(Excerpted records)

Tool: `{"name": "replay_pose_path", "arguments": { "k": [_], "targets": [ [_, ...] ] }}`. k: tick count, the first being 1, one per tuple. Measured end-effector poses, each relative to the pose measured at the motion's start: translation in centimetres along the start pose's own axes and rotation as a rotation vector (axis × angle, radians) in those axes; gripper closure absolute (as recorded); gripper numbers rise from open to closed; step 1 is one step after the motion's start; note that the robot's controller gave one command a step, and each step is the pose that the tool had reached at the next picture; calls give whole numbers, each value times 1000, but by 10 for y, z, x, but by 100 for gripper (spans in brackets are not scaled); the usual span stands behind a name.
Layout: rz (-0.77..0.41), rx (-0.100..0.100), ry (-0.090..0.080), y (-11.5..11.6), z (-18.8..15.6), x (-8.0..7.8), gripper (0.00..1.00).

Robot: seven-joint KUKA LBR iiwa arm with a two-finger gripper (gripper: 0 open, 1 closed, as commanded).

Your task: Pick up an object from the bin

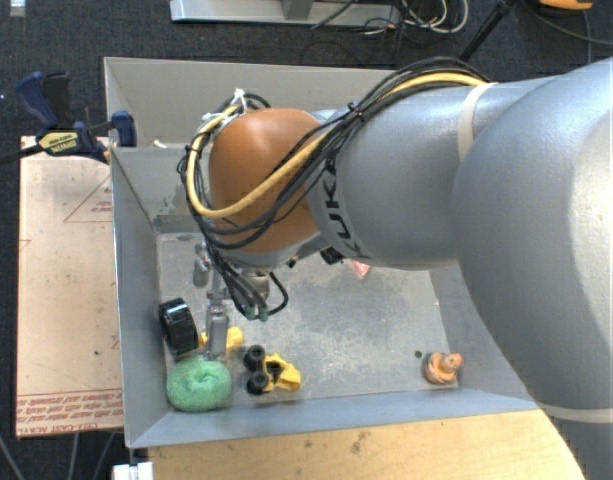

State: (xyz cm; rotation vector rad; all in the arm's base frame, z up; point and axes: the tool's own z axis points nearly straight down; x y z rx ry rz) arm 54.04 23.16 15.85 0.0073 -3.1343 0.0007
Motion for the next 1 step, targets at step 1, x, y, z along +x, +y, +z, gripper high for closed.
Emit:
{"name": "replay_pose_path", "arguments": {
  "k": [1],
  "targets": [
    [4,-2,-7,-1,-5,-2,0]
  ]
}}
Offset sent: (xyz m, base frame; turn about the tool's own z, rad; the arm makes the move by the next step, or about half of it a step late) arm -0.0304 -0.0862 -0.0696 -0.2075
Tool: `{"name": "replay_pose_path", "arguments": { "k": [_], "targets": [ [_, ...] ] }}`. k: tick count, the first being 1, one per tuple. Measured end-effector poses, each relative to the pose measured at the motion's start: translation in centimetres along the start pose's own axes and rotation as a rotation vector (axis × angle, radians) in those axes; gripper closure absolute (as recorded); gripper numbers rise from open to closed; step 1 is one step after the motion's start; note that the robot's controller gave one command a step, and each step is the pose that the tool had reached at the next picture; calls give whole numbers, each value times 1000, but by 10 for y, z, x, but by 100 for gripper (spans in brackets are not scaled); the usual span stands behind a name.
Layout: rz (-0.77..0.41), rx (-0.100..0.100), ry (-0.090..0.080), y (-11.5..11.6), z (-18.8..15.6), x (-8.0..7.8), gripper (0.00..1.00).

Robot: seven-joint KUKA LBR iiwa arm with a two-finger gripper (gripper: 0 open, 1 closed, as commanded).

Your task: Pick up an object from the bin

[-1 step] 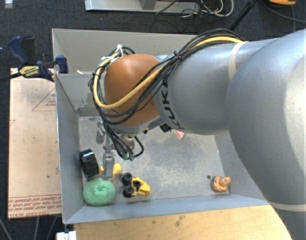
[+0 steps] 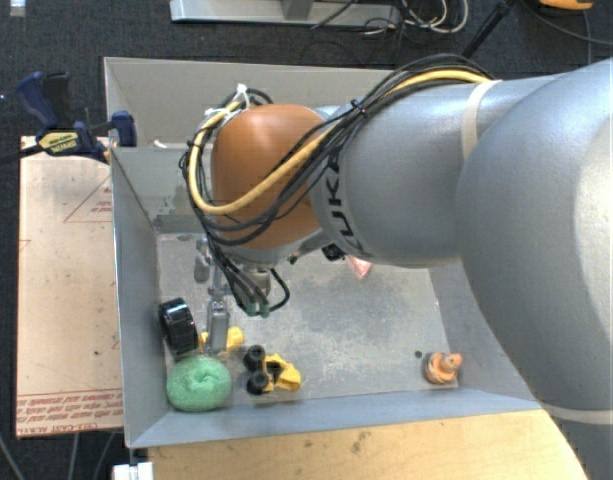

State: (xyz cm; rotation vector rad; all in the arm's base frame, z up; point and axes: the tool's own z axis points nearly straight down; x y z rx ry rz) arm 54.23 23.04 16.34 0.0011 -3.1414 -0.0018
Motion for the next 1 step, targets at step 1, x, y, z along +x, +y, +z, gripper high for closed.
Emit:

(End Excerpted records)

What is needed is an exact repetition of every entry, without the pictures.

Tool: `{"name": "replay_pose_path", "arguments": { "k": [_], "targets": [ [_, ...] ] }}`. k: tick count, the first being 1, one per tuple. Measured end-effector poses, each relative to the pose measured at the motion's start: translation in centimetres along the start pose's own axes and rotation as a rotation vector (axis × angle, radians) in those axes; gripper closure absolute (as recorded); gripper numbers rise from open to closed; step 1 is one step after the motion's start; note that the robot's controller gave one command a step, and each step is the pose that the tool had reached at the next picture; calls give whole numbers, each value times 1000, but by 10 for y, z, x, but by 100 for gripper (spans in brackets are not scaled); the usual span stands behind a name.
Layout: rz (-0.77..0.41), rx (-0.100..0.100), ry (-0.090..0.080), y (-11.5..11.6), z (-18.8..15.6), x (-8.0..7.8), gripper (0.00..1.00).

Robot: seven-joint KUKA LBR iiwa arm with a two-finger gripper (gripper: 0 open, 1 closed, as commanded).

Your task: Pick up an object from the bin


State: (xyz cm; rotation vector rad; all in the arm's base frame, z up; point and axes: the tool's own z axis points nearly straight down; x y z rx ry rz) arm 54.04 23.16 15.85 0.0073 -3.1343 0.0007
Motion for the next 1 step, targets at step 1, x, y, z along +x, +y, +z, gripper high for closed.
Emit:
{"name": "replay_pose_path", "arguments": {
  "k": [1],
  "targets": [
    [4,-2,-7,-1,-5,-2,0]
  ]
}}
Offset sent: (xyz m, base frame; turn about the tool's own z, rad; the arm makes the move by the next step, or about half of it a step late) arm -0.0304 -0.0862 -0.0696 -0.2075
Tool: `{"name": "replay_pose_path", "arguments": { "k": [_], "targets": [ [_, ...] ] }}`. k: tick count, the first being 1, one per tuple. Measured end-effector poses, each relative to the pose measured at the motion's start: translation in centimetres along the start pose's own axes and rotation as a rotation vector (axis × angle, radians) in those axes; gripper closure absolute (as recorded); gripper numbers rise from open to closed; step 1 is one step after the motion's start; note that the robot's controller gave one command a step, and each step is the pose that the tool had reached at the next picture; calls give whole numbers, each value times 1000, but by 10 for y, z, x, but by 100 for gripper (spans in brackets are not scaled); the usual span stands behind a name.
Layout: rz (-0.77..0.41), rx (-0.100..0.100), ry (-0.090..0.080), y (-11.5..11.6), z (-18.8..15.6), x (-8.0..7.8), gripper (0.00..1.00).

Robot: seven-joint KUKA LBR iiwa arm with a two-finger gripper (gripper: 0 open, 1 closed, as commanded).

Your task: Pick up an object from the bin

[-1 step] 
[+0 steps] 

State: (xyz cm; rotation vector rad; all in the arm's base frame, z up; point and axes: the tool's own z axis points nearly straight down; x y z rx ry rz) arm 54.23 23.04 16.34 0.0011 -3.1414 -0.0018
Motion for the next 1 step, targets at step 1, x, y, z along +x, +y, +z, gripper high for closed.
Emit:

That wraps up the exercise.